2021-11-11 19:19:54

by Rob Clark

[permalink] [raw]
Subject: [PATCH 0/2] drm/msm: wait_fence fixes

From: Rob Clark <[email protected]>

A couple of wait_fence related fixes.

Rob Clark (2):
drm/msm: Fix wait_fence submitqueue leak
drm/msm: Restore error return on invalid fence

drivers/gpu/drm/msm/msm_drv.c | 49 ++++++++++++++++++----------
drivers/gpu/drm/msm/msm_gem_submit.c | 1 +
drivers/gpu/drm/msm/msm_gpu.h | 3 ++
3 files changed, 36 insertions(+), 17 deletions(-)

--
2.31.1



2021-11-11 19:19:56

by Rob Clark

[permalink] [raw]
Subject: [PATCH 1/2] drm/msm: Fix wait_fence submitqueue leak

From: Rob Clark <[email protected]>

We weren't dropping the submitqueue reference in all paths. In
particular, when the fence has already been signalled. Split out
a helper to simplify handling this in the various different return
paths.

Fixes: a61acbbe9cf8 ("drm/msm: Track "seqno" fences by idr")
Signed-off-by: Rob Clark <[email protected]>
---
drivers/gpu/drm/msm/msm_drv.c | 49 +++++++++++++++++++++--------------
1 file changed, 29 insertions(+), 20 deletions(-)

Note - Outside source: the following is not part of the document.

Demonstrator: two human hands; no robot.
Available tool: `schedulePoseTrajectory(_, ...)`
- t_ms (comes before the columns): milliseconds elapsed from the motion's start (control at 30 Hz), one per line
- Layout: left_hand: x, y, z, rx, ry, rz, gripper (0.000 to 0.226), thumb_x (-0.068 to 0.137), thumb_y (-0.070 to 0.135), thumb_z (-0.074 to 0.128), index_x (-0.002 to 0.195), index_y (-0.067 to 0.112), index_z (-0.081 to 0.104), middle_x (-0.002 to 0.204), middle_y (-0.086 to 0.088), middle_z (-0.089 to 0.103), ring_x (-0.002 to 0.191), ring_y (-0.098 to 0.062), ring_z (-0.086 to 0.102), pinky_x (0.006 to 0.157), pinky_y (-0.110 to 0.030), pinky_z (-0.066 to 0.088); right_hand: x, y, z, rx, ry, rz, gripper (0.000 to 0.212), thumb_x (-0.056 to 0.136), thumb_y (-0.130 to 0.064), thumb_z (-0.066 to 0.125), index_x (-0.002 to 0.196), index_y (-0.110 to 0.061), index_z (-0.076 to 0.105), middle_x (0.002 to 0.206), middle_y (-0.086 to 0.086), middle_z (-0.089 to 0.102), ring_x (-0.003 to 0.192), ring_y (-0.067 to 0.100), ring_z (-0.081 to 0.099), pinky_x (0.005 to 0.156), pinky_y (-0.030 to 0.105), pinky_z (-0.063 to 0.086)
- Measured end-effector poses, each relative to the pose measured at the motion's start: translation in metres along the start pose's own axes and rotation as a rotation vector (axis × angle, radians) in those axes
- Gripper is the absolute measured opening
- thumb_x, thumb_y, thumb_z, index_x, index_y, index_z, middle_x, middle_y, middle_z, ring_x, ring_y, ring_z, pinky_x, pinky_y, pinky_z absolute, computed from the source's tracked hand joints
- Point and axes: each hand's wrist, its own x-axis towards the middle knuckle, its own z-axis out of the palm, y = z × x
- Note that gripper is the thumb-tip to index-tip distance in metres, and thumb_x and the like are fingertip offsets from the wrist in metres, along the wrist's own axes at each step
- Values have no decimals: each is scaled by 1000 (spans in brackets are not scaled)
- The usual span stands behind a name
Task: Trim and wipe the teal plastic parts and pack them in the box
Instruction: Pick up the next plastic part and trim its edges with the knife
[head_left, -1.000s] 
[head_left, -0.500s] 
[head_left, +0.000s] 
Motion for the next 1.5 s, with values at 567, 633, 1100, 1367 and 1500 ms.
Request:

diff --git a/drivers/gpu/drm/msm/msm_drv.c b/drivers/gpu/drm/msm/msm_drv.c
index 73e827641024..cb14d997c174 100644
--- a/drivers/gpu/drm/msm/msm_drv.c
+++ b/drivers/gpu/drm/msm/msm_drv.c
@@ -961,29 +961,12 @@ static int msm_ioctl_gem_info(struct drm_device *dev, void *data,
return ret;
}

-static int msm_ioctl_wait_fence(struct drm_device *dev, void *data,
- struct drm_file *file)
+static int wait_fence(struct msm_gpu_submitqueue *queue, uint32_t fence_id,
+ ktime_t timeout)
{
- struct msm_drm_private *priv = dev->dev_private;
- struct drm_msm_wait_fence *args = data;
- ktime_t timeout = to_ktime(args->timeout);
- struct msm_gpu_submitqueue *queue;
- struct msm_gpu *gpu = priv->gpu;
struct dma_fence *fence;
int ret;

- if (args->pad) {
- DRM_ERROR("invalid pad: %08x\n", args->pad);
- return -EINVAL;
- }
-
- if (!gpu)
- return 0;
-
- queue = msm_submitqueue_get(file->driver_priv, args->queueid);
- if (!queue)
- return -ENOENT;
-
/*
* Map submitqueue scoped "seqno" (which is actually an idr key)
* back to underlying dma-fence
@@ -995,7 +978,7 @@ static int msm_ioctl_wait_fence(struct drm_device *dev, void *data,
ret = mutex_lock_interruptible(&queue->lock);
if (ret)
return ret;
- fence = idr_find(&queue->fence_idr, args->fence);
+ fence = idr_find(&queue->fence_idr, fence_id);
if (fence)
fence = dma_fence_get_rcu(fence);
mutex_unlock(&queue->lock);
@@ -1011,6 +994,32 @@ static int msm_ioctl_wait_fence(struct drm_device *dev, void *data,
}

dma_fence_put(fence);
+
+ return ret;
+}
+
+static int msm_ioctl_wait_fence(struct drm_device *dev, void *data,
+ struct drm_file *file)
+{
+ struct msm_drm_private *priv = dev->dev_private;
+ struct drm_msm_wait_fence *args = data;
+ struct msm_gpu_submitqueue *queue;
+ int ret;
+
+ if (args->pad) {
+ DRM_ERROR("invalid pad: %08x\n", args->pad);
+ return -EINVAL;
+ }
+
+ if (!priv->gpu)
+ return 0;
+
+ queue = msm_submitqueue_get(file->driver_priv, args->queueid);
+ if (!queue)
+ return -ENOENT;
+
+ ret = wait_fence(queue, args->fence, to_ktime(args->timeout));
+
msm_submitqueue_put(queue);

return ret;
--
2.31.1


2021-11-11 19:20:00

by Rob Clark

[permalink] [raw]
Subject: [PATCH 2/2] drm/msm: Restore error return on invalid fence

From: Rob Clark <[email protected]>

When converting to use an idr to map userspace fence seqno values back
to a dma_fence, we lost the error return when userspace passes seqno
that is larger than the last submitted fence. Restore this check.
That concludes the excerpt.